Las más elegantes de la noche fueron dos típicas: Rose Byrne (que sale en "Damages" y en muchas revistas de moda porque la chica va siempre divina) y Eva Longoria. A ellas se les une Elizabeth Moss, la secretaria feíta de "Mad men" que en la vida real no es fea, ni tan siquiera regordeta. Al final será verdad eso de que la tele engorda:


Atención a la técnica de posado de Eva Longoria y su marido el baloncestista ése para disimular la diferencia de altura.

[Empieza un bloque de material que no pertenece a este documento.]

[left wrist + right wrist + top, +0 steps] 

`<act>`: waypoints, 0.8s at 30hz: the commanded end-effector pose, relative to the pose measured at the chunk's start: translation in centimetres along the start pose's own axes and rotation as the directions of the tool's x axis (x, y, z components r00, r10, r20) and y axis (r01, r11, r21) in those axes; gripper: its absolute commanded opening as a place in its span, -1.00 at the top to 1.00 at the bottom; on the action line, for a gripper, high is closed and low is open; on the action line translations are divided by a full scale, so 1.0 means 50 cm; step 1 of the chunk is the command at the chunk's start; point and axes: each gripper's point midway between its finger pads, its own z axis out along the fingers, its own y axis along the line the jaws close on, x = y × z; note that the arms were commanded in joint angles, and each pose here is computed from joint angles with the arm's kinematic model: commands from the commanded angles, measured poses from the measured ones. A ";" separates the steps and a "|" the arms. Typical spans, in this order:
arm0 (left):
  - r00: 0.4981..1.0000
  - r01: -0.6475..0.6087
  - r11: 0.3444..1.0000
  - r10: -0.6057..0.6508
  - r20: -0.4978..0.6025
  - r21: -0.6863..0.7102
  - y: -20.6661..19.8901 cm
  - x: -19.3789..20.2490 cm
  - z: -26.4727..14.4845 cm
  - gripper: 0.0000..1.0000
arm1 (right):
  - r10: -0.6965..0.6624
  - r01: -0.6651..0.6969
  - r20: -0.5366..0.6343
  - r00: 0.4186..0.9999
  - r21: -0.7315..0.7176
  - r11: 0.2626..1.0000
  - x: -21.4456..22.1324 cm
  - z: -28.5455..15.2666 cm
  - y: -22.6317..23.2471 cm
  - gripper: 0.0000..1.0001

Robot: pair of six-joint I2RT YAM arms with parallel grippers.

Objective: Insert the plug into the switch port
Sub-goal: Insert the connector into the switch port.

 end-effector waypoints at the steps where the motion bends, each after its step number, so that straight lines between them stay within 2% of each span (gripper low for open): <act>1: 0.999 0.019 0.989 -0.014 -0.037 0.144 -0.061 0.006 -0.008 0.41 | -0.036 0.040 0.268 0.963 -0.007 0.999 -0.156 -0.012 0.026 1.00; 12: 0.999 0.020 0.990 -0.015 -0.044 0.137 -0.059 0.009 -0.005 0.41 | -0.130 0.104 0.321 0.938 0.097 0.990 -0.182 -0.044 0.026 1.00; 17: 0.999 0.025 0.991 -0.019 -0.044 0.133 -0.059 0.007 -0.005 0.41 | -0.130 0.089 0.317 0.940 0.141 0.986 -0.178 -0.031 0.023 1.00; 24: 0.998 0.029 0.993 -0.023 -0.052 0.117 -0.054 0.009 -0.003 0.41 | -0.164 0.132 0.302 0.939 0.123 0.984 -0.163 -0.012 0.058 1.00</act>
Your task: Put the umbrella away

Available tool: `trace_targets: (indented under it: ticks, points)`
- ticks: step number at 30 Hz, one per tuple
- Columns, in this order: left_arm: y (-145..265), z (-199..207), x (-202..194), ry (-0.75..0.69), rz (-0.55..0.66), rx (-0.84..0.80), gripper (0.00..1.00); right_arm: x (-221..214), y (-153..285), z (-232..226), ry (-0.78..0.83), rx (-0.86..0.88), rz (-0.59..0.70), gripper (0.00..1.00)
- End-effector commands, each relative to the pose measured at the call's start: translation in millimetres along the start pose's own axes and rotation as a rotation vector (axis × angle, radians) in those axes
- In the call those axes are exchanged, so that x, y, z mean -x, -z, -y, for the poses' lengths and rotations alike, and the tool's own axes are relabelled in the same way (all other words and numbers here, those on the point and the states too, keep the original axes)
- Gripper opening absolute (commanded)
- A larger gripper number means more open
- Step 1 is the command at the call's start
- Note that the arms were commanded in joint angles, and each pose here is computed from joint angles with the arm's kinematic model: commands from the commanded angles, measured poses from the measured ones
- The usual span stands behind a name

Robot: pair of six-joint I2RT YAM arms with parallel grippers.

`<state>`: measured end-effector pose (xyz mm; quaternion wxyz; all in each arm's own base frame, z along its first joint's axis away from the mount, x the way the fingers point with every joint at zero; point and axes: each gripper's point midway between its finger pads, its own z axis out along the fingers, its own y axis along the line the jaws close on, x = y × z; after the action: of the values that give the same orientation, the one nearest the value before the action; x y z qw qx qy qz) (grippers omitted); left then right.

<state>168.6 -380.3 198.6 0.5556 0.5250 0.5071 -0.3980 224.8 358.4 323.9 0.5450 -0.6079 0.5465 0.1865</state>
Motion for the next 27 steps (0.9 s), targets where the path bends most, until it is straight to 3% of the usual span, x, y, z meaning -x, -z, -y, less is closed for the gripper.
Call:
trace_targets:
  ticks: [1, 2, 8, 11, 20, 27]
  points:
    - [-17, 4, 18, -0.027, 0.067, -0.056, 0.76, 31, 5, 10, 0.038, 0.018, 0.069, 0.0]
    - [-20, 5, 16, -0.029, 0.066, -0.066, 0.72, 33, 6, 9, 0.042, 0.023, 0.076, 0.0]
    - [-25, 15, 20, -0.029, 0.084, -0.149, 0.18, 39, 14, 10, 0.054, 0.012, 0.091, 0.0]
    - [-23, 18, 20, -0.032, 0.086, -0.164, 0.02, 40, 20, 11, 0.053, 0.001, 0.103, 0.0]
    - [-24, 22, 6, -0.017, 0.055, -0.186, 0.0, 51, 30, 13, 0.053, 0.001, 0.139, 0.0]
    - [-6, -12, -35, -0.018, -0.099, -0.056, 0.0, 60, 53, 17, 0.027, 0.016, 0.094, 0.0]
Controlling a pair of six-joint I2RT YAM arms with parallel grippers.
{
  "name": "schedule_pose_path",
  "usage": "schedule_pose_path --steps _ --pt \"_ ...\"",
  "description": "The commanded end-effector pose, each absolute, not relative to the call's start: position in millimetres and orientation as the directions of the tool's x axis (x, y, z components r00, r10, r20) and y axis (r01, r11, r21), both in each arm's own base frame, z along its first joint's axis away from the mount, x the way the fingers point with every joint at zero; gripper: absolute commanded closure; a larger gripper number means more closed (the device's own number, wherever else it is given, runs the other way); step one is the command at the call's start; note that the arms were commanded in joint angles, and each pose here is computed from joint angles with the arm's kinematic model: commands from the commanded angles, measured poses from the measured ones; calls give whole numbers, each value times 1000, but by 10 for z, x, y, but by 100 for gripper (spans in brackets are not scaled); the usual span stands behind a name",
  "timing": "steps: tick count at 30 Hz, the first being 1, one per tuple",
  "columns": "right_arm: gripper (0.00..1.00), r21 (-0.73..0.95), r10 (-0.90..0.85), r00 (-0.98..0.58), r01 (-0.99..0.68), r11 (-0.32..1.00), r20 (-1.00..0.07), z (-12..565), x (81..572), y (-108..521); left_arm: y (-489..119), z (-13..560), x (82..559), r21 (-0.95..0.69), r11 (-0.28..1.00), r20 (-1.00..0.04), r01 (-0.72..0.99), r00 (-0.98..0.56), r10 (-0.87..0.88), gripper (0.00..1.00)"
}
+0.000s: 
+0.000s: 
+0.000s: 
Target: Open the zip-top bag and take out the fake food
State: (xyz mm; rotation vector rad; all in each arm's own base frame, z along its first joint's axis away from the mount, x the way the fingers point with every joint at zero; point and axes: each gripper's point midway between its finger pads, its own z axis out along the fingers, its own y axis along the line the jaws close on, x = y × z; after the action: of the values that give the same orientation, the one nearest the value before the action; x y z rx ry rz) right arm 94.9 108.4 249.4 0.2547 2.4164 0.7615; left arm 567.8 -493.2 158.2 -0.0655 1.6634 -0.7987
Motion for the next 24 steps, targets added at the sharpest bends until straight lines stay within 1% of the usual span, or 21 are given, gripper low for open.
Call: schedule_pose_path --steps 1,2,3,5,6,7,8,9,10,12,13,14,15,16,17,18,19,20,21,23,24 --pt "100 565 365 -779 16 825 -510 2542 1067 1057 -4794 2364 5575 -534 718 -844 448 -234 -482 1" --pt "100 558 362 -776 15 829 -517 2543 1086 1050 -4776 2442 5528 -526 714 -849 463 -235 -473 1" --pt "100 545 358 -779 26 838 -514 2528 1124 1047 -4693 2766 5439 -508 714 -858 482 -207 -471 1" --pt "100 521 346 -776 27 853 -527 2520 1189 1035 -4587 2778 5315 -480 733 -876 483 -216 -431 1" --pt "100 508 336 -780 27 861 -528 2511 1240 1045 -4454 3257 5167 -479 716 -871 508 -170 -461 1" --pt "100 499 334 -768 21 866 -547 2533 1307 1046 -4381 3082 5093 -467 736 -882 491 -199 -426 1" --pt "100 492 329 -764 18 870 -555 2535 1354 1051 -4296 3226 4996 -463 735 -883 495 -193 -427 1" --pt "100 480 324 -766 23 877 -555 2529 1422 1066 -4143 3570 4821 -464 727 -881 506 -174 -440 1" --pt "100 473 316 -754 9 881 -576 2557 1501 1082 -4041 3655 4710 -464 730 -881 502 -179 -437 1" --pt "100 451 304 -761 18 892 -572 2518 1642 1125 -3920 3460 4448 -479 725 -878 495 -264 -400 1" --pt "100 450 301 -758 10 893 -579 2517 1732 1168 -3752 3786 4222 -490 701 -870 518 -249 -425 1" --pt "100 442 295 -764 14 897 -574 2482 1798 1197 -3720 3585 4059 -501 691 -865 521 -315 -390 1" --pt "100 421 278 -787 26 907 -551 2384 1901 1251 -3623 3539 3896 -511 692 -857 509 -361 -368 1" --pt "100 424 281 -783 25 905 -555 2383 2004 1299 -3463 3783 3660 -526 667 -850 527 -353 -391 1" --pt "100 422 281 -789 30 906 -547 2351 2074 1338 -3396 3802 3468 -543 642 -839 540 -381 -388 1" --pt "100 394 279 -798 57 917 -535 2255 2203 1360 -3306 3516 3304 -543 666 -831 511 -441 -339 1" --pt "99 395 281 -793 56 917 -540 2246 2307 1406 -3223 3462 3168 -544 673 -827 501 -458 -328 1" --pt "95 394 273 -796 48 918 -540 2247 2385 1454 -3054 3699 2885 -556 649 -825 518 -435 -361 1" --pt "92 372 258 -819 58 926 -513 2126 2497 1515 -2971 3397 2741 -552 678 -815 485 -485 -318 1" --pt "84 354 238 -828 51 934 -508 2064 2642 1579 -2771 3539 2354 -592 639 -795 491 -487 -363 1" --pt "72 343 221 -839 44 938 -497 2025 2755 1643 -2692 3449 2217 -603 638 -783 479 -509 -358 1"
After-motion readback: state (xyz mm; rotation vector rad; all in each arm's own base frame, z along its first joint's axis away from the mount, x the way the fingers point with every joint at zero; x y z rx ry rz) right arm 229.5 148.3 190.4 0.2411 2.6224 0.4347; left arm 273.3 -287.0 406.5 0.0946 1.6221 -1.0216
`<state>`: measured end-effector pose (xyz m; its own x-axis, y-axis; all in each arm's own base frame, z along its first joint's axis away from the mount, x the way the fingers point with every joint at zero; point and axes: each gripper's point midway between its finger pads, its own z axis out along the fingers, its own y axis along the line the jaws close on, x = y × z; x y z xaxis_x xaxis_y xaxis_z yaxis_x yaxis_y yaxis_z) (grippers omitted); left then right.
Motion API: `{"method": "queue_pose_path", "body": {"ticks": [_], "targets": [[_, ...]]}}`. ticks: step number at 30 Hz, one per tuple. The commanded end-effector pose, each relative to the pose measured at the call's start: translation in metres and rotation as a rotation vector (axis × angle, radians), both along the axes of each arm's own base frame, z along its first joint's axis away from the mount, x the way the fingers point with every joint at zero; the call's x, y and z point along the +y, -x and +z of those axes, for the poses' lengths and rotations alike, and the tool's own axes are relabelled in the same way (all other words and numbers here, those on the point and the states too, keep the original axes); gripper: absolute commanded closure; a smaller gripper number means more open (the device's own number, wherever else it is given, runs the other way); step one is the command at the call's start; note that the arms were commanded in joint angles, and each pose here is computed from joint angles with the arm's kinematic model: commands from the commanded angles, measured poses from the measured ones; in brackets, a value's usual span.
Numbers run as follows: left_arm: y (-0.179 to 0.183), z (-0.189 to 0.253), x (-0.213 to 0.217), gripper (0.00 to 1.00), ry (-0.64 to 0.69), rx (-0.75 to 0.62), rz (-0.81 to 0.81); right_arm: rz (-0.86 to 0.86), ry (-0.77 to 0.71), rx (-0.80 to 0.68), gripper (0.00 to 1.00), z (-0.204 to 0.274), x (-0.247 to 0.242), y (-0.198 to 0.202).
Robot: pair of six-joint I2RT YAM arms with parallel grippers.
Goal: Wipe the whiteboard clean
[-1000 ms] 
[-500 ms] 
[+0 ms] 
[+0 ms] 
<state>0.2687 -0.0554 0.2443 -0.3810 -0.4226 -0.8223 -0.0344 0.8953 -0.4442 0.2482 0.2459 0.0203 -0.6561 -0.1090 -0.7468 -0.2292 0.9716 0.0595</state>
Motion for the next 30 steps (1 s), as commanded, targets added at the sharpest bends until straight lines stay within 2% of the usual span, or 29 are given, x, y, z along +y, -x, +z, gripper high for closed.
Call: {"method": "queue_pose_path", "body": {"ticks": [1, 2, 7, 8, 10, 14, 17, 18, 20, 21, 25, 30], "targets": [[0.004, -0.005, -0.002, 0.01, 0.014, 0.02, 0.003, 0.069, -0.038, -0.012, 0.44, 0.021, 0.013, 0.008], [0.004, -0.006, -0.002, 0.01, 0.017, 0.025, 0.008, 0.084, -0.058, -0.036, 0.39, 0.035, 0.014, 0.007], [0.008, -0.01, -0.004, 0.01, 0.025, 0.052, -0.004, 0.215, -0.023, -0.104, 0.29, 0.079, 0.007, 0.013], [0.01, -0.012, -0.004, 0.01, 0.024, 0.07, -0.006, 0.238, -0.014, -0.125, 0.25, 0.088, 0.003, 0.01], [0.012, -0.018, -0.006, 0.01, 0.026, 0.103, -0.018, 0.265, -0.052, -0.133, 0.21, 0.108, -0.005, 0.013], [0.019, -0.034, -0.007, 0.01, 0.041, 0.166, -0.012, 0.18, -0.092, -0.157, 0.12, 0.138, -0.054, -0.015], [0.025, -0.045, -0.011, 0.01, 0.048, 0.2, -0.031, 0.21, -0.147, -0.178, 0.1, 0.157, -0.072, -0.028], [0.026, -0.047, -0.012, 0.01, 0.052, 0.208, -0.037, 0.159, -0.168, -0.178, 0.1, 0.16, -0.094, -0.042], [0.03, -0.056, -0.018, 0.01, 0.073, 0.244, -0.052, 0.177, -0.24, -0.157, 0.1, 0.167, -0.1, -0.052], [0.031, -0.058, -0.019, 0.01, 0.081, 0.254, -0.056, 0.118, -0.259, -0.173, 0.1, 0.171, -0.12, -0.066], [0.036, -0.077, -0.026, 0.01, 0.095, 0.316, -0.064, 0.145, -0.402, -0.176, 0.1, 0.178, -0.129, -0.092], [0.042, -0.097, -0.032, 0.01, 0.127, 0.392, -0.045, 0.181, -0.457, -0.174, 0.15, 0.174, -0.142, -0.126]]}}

Christina Hendricks (Mad men) se pasó tres pueblos con el escote. Si el próximo año otorgan el premio a la delantera más proturberante ya sabemos que se lo llevará ella. O Sofía Vergara (Modern family):

En la alfombra roja, además de Heidi Klum, que no se pierde una, había montones de parejas. Anna Paquin (esa falsa guapa) y su marido y partenaire en "True Blood"; Michael C. Hall y su hermana en Dexter, pero señora esposa en la vida real, que iban los dos guapérrimos, y mi pareja favorita: Kevin Bacon y Kyra Sedgwick, que no todo van a ser jovenzuelos.

Y vosotros, ¿qué opináis de los Emmys de este año?, ¿y del vestido lila de Christina Hendricks?, ¿por qué invitan a Heidi Klum a todas las alfombras rojas?